(HOW TO COMPLETE THIS TASK)
The required answer is the data below, restated word for word with images omitted.
____ DATA PROVIDED
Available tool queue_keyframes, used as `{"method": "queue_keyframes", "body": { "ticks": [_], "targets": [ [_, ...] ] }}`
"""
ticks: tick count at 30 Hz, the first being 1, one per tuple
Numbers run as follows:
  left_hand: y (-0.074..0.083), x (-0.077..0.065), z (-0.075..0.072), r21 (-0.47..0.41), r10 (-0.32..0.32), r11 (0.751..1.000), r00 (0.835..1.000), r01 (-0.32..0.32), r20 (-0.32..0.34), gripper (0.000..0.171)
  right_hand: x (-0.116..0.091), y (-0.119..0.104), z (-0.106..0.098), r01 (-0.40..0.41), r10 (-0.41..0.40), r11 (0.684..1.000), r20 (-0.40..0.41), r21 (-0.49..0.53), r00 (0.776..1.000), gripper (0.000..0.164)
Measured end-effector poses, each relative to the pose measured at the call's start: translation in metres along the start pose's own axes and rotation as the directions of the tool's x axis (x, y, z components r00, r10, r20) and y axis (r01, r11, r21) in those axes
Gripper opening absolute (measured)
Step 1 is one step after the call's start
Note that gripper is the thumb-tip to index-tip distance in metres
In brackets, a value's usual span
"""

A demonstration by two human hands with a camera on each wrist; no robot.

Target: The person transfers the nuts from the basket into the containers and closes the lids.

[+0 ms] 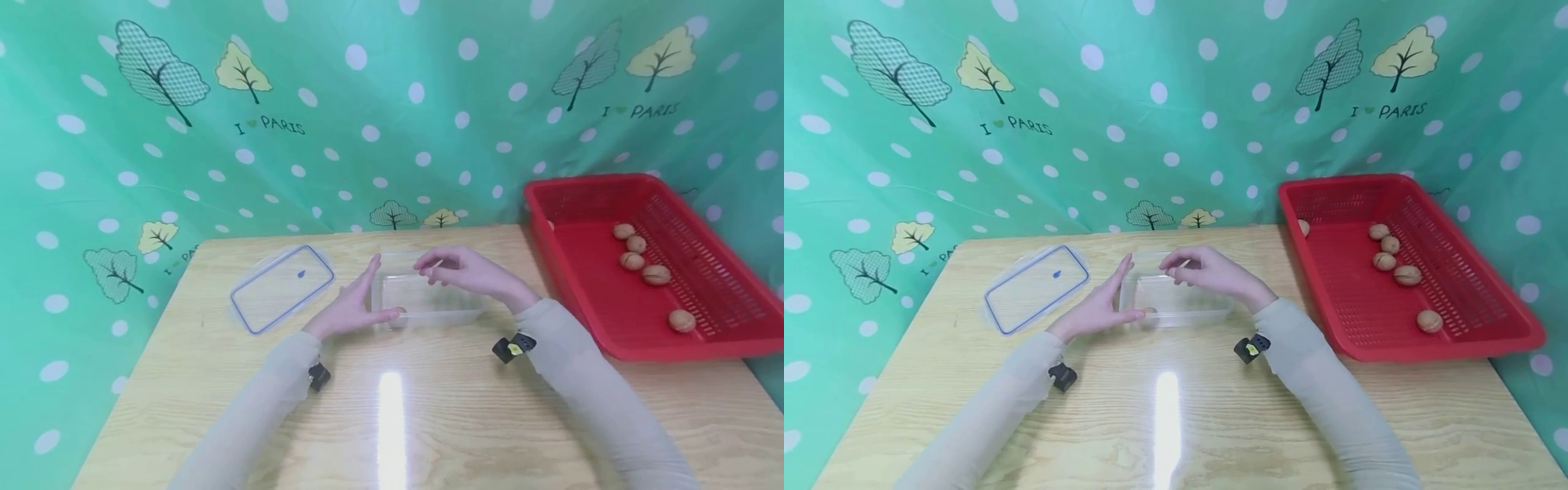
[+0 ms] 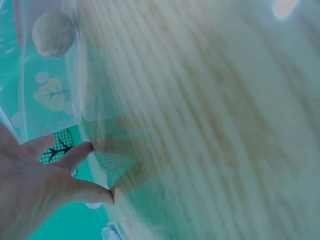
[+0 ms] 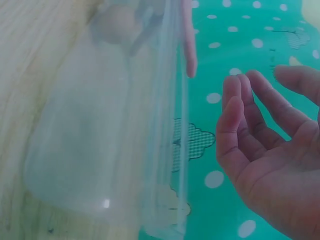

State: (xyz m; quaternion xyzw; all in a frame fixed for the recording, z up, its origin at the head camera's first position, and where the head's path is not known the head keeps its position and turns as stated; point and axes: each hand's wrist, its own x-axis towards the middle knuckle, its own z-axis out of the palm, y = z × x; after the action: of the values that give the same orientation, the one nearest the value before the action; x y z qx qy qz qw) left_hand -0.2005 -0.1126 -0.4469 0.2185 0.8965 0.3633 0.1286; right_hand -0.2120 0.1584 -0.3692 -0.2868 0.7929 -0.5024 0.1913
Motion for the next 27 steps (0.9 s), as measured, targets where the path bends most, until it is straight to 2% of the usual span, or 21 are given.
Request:
{"method": "queue_keyframes", "body": {
  "ticks": [7, 14, 19, 27],
  "targets": [
    [0.0, 0.0, 0.001, -0.012, -0.002, 1.0, 1.0, 0.002, 0.006, 0.115, -0.008, -0.007, -0.008, 0.038, -0.038, 0.999, -0.012, -0.005, 0.999, 0.031],
    [0.0, 0.0, 0.0, 0.009, 0.002, 1.0, 1.0, -0.002, 0.003, 0.115, -0.017, -0.018, -0.02, 0.02, -0.02, 1.0, -0.036, -0.005, 0.999, 0.031],
    [0.001, -0.001, -0.001, 0.009, 0.002, 1.0, 1.0, -0.002, -0.002, 0.115, -0.02, -0.019, -0.029, 0.036, -0.035, 0.999, -0.064, 0.015, 0.997, 0.031],
    [0.002, -0.002, -0.001, 0.016, 0.002, 1.0, 1.0, -0.002, 0.007, 0.115, -0.032, -0.018, -0.044, 0.022, -0.027, 0.999, -0.123, -0.042, 0.992, 0.031]
  ]
}}
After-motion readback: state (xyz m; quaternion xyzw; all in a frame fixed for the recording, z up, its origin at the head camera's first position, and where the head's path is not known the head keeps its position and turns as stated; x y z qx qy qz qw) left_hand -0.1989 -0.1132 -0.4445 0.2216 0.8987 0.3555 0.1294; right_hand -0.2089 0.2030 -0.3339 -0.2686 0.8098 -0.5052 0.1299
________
(YOUR SOLUTION)
Available tool queue_keyframes, used as `{"method": "queue_keyframes", "body": { "ticks": [_], "targets": [ [_, ...] ] }}`
"""
ticks: tick count at 30 Hz, the first being 1, one per tuple
Numbers run as follows:
  left_hand: y (-0.074..0.083), x (-0.077..0.065), z (-0.075..0.072), r21 (-0.47..0.41), r10 (-0.32..0.32), r11 (0.751..1.000), r00 (0.835..1.000), r01 (-0.32..0.32), r20 (-0.32..0.34), gripper (0.000..0.171)
  right_hand: x (-0.116..0.091), y (-0.119..0.104), z (-0.106..0.098), r01 (-0.40..0.41), r10 (-0.41..0.40), r11 (0.684..1.000), r20 (-0.40..0.41), r21 (-0.49..0.53), r00 (0.776..1.000), gripper (0.000..0.164)
Measured end-effector poses, each relative to the pose measured at the call's start: translation in metres along the start pose's own axes and rotation as the directions of the tool's x axis (x, y, z components r00, r10, r20) and y axis (r01, r11, r21) in those axes
Gripper opening absolute (measured)
Step 1 is one step after the call's start
Note that gripper is the thumb-tip to index-tip distance in metres
In brackets, a value's usual span
"""

A demonstration by two human hands with a camera on each wrist; no robot.

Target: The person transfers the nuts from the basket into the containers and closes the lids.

[+0 ms] 
[+0 ms] 
[+0 ms] 

State: (xyz m; quaternion xyzw; all in a frame fixed for the recording, z up, its origin at the head camera's first position, and where the head's path is not known the head keeps its position and turns as stated; point and axes: each hand's wrist, its own x-axis towards the middle knuckle, its own z-axis out of the palm, y = z × x; after the action: of the values that give the same orientation, the one nearest the value before the action; x y z qx qy qz qw) left_hand -0.2005 -0.1126 -0.4469 0.2185 0.8965 0.3633 0.1286; right_hand -0.2120 0.1584 -0.3692 -0.2868 0.7929 -0.5024 0.1913
Motion for the next 27 steps (0.9 s), as measured, targets where the path bends most, until it is straight to 2% of the usual span, or 21 are given.
Request:
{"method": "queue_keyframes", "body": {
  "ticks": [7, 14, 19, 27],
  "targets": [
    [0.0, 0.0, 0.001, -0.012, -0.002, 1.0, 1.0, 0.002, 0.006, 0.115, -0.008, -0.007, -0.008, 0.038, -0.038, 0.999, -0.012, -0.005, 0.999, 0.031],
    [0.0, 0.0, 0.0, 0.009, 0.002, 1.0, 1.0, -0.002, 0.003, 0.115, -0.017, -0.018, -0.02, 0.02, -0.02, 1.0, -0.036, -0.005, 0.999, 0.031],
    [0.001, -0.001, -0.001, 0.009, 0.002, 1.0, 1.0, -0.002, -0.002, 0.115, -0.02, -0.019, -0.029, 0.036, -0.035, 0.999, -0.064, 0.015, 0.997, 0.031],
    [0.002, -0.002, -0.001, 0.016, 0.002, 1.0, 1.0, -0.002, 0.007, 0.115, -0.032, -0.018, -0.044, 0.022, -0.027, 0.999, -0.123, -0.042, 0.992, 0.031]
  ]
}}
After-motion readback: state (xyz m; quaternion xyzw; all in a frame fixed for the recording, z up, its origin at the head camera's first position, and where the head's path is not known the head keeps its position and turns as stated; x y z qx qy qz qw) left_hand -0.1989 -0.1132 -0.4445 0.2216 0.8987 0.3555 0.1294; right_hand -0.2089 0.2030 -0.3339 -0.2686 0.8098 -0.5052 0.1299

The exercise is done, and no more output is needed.